[Records contained in a dataset]
══════════

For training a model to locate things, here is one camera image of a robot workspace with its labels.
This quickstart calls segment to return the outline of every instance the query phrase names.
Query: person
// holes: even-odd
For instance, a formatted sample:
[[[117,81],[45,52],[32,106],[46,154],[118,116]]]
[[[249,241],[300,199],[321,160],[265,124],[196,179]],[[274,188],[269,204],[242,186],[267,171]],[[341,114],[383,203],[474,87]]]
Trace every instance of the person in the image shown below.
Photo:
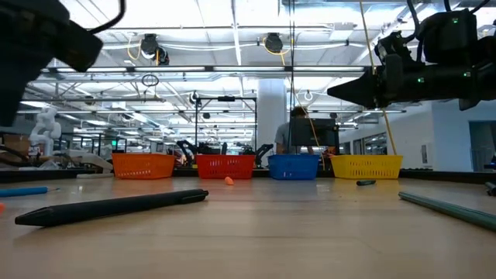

══════════

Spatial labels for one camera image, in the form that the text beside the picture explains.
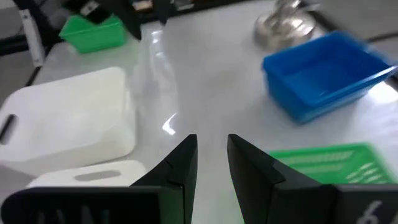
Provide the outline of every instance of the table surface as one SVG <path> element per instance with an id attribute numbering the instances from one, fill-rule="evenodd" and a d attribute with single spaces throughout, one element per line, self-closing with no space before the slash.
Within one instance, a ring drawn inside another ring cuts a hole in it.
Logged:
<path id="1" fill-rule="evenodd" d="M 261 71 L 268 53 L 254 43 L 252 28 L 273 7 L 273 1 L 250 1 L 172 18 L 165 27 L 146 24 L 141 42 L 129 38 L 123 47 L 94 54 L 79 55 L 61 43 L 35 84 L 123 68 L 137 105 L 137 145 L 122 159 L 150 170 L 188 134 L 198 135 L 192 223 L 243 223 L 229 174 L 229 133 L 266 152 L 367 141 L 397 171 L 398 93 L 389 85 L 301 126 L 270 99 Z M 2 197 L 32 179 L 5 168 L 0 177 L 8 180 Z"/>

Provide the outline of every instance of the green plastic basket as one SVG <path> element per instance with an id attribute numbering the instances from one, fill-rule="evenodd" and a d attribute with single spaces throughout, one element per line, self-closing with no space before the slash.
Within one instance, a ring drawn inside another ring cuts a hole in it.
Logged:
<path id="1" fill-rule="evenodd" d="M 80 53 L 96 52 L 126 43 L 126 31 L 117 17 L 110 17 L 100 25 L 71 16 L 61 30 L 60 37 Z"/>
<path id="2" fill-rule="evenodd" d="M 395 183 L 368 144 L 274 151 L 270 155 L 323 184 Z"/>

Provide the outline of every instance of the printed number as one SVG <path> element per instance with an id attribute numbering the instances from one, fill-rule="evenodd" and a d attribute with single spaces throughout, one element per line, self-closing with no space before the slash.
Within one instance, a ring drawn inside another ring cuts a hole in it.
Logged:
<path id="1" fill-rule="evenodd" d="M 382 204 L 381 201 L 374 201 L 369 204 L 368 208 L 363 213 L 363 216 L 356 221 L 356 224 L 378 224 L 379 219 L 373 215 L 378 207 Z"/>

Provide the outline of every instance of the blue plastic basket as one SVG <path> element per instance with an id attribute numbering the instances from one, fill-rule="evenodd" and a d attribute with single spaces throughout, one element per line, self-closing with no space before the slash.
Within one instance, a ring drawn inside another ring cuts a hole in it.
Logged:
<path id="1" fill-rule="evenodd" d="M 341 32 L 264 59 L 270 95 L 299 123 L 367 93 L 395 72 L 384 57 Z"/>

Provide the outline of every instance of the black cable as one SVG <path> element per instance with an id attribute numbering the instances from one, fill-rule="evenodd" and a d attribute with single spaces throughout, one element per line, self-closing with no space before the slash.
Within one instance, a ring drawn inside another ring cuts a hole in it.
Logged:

══════════

#### What needs to be done:
Write out every line from the entries where "plastic" appears.

#### Answer below:
Provide the outline of every instance of the green plastic basket as one SVG <path> element per instance with an id attribute numbering the instances from one, fill-rule="evenodd" and a d attribute with single spaces throughout, one element per line, self-closing with no space before the slash.
Provide the outline of every instance of the blue plastic basket as one SVG <path> element per instance with an id attribute numbering the instances from one, fill-rule="evenodd" and a d attribute with single spaces throughout, one element per line, self-closing with no space before the slash.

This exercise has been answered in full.